India’s SBI sees loan growth remain strong after record profit
MUMBAI, November 5 (Reuters) – State Bank of India (SBI) (SBI.NS)the country’s largest lender, expects credit growth to remain in double digits while stepping up efforts to attract more deposits, where it expects growth in line with the industry.
The bank reported a 74% increase in quarterly net profit on Saturday, driven by higher loan growth and improving asset quality.
Net profit hit a record 132.64 billion Indian rupees ($1.62 billion) in June-September, beating analysts’ forecast of 105.30 billion rupees, according to Refinitiv IBES data.
Net interest income, the difference between interest earned and interest paid, rose 13% to 351.82 billion rupees.

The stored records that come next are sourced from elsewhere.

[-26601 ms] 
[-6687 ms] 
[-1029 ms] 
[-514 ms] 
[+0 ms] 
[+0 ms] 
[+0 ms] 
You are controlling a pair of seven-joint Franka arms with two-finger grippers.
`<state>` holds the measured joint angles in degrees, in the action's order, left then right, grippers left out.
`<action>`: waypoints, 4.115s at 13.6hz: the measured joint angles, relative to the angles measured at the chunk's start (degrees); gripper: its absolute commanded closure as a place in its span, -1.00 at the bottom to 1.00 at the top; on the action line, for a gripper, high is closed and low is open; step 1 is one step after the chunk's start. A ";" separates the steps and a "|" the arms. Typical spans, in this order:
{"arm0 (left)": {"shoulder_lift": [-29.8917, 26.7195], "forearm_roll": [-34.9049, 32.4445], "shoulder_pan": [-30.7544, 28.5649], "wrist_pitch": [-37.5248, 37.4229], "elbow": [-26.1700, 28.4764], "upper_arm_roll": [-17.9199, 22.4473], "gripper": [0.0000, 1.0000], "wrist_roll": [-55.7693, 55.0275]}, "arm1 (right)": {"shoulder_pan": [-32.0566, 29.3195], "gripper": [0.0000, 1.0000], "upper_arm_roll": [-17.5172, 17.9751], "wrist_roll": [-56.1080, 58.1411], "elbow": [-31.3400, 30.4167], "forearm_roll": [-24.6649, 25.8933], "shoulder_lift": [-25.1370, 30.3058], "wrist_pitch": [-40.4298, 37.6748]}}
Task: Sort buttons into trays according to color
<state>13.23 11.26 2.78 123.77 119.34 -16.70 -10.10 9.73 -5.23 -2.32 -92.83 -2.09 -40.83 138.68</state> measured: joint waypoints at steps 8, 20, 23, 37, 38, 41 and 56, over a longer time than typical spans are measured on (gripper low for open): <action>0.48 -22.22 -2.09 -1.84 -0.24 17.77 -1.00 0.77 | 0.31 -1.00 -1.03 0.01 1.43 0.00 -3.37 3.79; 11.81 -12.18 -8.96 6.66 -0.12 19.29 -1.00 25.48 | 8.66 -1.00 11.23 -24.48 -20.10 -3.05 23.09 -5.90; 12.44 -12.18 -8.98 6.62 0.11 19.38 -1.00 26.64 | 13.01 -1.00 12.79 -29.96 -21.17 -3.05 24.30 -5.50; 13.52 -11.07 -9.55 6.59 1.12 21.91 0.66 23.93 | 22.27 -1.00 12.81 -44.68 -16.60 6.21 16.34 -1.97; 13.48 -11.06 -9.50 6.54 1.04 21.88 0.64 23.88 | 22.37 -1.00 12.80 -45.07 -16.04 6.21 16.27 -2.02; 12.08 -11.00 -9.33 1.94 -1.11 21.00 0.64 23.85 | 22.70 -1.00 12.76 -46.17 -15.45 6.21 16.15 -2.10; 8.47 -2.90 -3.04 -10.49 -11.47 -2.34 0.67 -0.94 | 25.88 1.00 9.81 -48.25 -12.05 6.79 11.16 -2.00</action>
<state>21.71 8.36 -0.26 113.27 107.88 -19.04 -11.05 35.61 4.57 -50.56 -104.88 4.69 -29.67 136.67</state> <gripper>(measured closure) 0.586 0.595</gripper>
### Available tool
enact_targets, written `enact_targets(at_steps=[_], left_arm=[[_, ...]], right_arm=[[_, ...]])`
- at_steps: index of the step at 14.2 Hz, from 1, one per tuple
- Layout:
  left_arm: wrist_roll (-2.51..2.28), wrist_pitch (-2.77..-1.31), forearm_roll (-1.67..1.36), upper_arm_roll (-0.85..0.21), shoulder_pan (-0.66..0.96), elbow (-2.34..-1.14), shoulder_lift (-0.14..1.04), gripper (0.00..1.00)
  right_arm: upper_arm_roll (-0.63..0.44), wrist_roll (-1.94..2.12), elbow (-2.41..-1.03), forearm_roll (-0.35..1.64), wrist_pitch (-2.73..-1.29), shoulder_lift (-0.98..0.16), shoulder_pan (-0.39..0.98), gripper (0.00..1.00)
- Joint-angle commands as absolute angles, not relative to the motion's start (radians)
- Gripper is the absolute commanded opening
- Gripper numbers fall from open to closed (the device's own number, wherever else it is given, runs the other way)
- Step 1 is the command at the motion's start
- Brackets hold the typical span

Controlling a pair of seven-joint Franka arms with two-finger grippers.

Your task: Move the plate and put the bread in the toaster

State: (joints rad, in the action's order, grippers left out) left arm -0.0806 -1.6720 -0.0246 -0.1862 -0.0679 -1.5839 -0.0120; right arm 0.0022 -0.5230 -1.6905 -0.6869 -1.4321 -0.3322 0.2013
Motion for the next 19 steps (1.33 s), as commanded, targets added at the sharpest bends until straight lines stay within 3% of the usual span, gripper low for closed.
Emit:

Advances increased by 18.15%, while deposits increased by 9.99%.
“We should have credit growth of 14-16% in the current fiscal year,” President Dinesh Kumar Khara said at a press briefing.
“Now we also have cash investments, which we plan to unwind. That is why we are confident to support credit growth,” he said, adding that there was an improvement in the capacity utilization and that operations were back to pre-pandemic levels.
The bank has a term loan pipeline of Rs 2.4 trillion as it sees demand coming from sectors such as infrastructure, renewable energy and services.
And, while the bank did not give a growth target for deposits, Khara said SBI would not lag behind the industry.
Indian banks saw a 17.95% year-on-year jump in credit growth in the fortnight from Oct. 7, according to central bank data, and market participants expect an acceleration in credit growth. growth in the coming months. Deposit growth was 9.63% during this period.
SBI’s core net interest margin (NIM), a key indicator of profitability, improved to 3.55% from 3.50% a year earlier. It expects to maintain national NIMs at current levels.
The quality of the lender’s assets also improved, with gross non-performing assets (NPA) falling to 3.52% from 3.91% in the previous three months. Net NPA also improved, falling 20 basis points.
Total provisions fell to 30.39 billion rupees in June-September from 43.92 billion rupees in the previous quarter.
The bank’s capital adequacy ratio stood at 13.51%, down from 13.35% a year earlier.